Where a patient is not capable of making the decision, the practitioner or team must turn to their substitute decision maker (SDM). The SDM is the person or persons defined by law to decide. A Power of Attorney (PoA) for Personal Care appoints someone in advance to make decisions if the patient needs this in future (i.e. if they become incapable as defined in the HCCA).
Without such an advance arrangement, the HCCA will dictate who becomes the decision maker (family members in a listed priority, then others if need be). It is really important that any patient’s health record makes clear the PoA or SDM, and not simply indicate ‘next of kin’ – they may not be the same.
In paediatric situations, that capacity question becomes even trickier. There are plenty of cases in which capable ‘children’ make decisions with which their parents do not agree.
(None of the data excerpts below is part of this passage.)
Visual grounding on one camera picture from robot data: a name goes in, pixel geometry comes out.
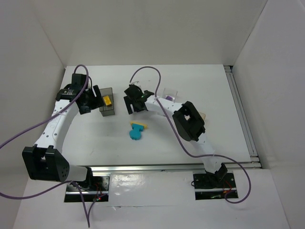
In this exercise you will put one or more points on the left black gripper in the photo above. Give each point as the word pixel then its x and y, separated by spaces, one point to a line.
pixel 97 96

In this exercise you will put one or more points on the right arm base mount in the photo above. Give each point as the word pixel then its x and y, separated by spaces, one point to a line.
pixel 205 190

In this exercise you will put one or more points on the aluminium rail front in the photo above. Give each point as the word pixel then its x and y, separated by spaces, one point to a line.
pixel 147 168

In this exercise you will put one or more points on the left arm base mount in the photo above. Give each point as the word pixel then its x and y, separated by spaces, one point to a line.
pixel 97 190

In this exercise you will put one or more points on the orange tinted plastic container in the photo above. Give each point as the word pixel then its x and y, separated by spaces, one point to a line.
pixel 203 116

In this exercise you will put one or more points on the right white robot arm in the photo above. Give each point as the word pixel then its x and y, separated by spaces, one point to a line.
pixel 188 125

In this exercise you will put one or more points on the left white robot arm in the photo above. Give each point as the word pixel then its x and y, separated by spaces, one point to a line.
pixel 44 160

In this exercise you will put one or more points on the teal lego figure piece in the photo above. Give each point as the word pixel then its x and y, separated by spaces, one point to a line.
pixel 136 132

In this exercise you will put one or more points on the smoky grey plastic container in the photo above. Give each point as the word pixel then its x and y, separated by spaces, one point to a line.
pixel 108 108

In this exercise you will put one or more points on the aluminium rail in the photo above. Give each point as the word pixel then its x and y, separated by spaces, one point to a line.
pixel 147 168
pixel 242 117

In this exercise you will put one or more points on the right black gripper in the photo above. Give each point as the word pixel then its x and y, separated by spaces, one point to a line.
pixel 130 103

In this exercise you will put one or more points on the aluminium rail right side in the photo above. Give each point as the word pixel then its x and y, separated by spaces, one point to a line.
pixel 242 117

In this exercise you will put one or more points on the clear plastic container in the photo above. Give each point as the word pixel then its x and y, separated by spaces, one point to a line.
pixel 171 92

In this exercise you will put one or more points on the yellow lego brick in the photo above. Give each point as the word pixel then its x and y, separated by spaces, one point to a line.
pixel 107 100

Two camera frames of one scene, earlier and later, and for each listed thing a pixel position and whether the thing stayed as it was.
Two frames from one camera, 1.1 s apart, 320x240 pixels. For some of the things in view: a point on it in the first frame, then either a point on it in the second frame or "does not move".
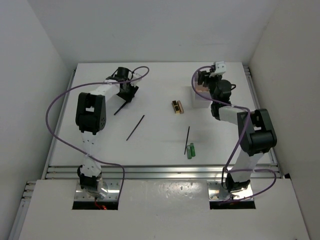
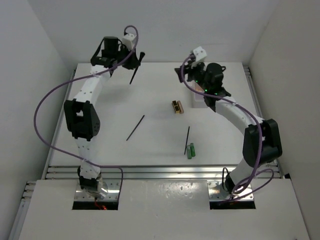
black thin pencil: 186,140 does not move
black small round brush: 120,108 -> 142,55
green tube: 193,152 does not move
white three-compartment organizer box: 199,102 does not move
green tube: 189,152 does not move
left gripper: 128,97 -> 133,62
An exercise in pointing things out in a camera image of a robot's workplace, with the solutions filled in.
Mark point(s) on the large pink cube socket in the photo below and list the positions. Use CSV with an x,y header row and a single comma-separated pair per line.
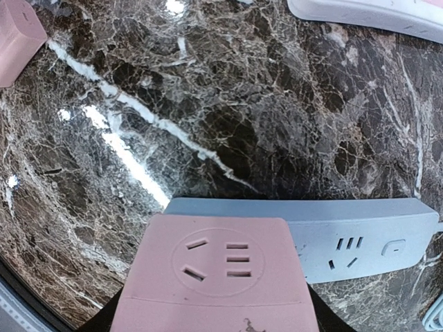
x,y
215,273

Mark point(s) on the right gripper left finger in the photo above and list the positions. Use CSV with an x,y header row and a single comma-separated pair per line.
x,y
102,321

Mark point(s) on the small pink plug adapter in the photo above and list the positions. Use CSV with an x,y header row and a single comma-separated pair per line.
x,y
22,35

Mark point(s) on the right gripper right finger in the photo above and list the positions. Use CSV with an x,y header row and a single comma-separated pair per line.
x,y
327,320

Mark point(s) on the grey-blue power strip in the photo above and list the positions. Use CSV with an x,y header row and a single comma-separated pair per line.
x,y
338,239

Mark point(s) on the white multicolour power strip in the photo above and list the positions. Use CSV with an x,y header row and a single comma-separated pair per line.
x,y
422,19

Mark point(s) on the black front table rail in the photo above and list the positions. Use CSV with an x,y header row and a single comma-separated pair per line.
x,y
22,309
Examples of this might include: receiving speech therapy, starting contraceptives or joining a group #counselling drop-in session. These decisions can be made by a capable teenager and while most professionals would encourage full communication with parents or loved ones, it cannot be demanded of a capable patient of any age.
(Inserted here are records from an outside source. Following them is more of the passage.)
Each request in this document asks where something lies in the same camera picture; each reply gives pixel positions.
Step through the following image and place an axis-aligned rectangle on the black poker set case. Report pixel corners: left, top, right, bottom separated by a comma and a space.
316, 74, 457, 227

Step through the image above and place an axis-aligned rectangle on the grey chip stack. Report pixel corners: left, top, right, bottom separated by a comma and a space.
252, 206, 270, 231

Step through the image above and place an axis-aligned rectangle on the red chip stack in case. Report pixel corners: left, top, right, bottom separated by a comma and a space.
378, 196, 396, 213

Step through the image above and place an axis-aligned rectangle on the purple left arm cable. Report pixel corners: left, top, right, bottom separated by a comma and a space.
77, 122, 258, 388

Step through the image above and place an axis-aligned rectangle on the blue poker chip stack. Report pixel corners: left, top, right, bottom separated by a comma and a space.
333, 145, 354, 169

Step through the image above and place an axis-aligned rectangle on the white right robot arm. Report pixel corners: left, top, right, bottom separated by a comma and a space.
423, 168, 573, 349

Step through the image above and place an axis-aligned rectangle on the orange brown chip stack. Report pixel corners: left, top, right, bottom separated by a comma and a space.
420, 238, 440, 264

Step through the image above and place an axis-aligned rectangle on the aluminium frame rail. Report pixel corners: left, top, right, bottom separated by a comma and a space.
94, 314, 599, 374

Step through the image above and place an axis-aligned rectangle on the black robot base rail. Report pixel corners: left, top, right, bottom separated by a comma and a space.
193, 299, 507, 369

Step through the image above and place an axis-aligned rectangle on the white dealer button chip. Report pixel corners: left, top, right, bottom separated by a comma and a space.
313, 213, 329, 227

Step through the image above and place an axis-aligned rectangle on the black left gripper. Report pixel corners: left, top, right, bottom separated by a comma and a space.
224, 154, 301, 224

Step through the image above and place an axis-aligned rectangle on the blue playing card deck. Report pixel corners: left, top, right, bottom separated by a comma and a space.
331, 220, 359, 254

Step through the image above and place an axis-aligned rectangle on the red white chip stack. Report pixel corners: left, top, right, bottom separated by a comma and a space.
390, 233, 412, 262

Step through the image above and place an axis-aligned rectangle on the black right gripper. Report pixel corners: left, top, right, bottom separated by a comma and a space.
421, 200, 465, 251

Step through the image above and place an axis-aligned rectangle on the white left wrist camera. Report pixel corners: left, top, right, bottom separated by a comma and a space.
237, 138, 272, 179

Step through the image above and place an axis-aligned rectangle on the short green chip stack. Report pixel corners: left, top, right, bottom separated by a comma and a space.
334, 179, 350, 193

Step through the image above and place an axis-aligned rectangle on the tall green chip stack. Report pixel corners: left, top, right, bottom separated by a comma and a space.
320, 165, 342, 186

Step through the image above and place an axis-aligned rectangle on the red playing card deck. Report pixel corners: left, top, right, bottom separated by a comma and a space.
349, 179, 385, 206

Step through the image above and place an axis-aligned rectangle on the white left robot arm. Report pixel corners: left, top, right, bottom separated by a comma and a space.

There have in recent years been stories in the media about other, more profound decisions being made by capable teens – such as refusing further cancer treatment. Already a trying situation, the unexpected fact that a teen could make such a decision on their own can make things more distressing for all involved.
Given how complicated it can be to figure out if someone is ‘capable’ under consent laws, it is wise for all professionals to review the law from time to time as there are many details and duties that must be considered. And there may also be new best practice ideas for assessing capacity. If ever you’re not certain, don’t hesitate to seek someone else’s help. Regulated health professionals have regulatory colleges and professional associations they can call for advice, and some hospitals have ethicists who are familiar with the details of consent law. When it’s a really unusual situation, it’s always best to contact a legal advisor.
For parents, the key may be in keeping open channels of communication with children about all health matters. If your kids feel you will respect their choices, they are more likely to share these choices with you and even seek your opinion. However, if they do choose to ‘go it alone’, it is important to remember that the healthcare professional is bound by laws that might prevent them from letting you know about some of your child’s decisions.
Consent laws are in place to preserve a person’s right to choose their own care. They may not be perfect, but they do now recognize that the capacity to choose is not as simple as counting the candles on your birthday cake.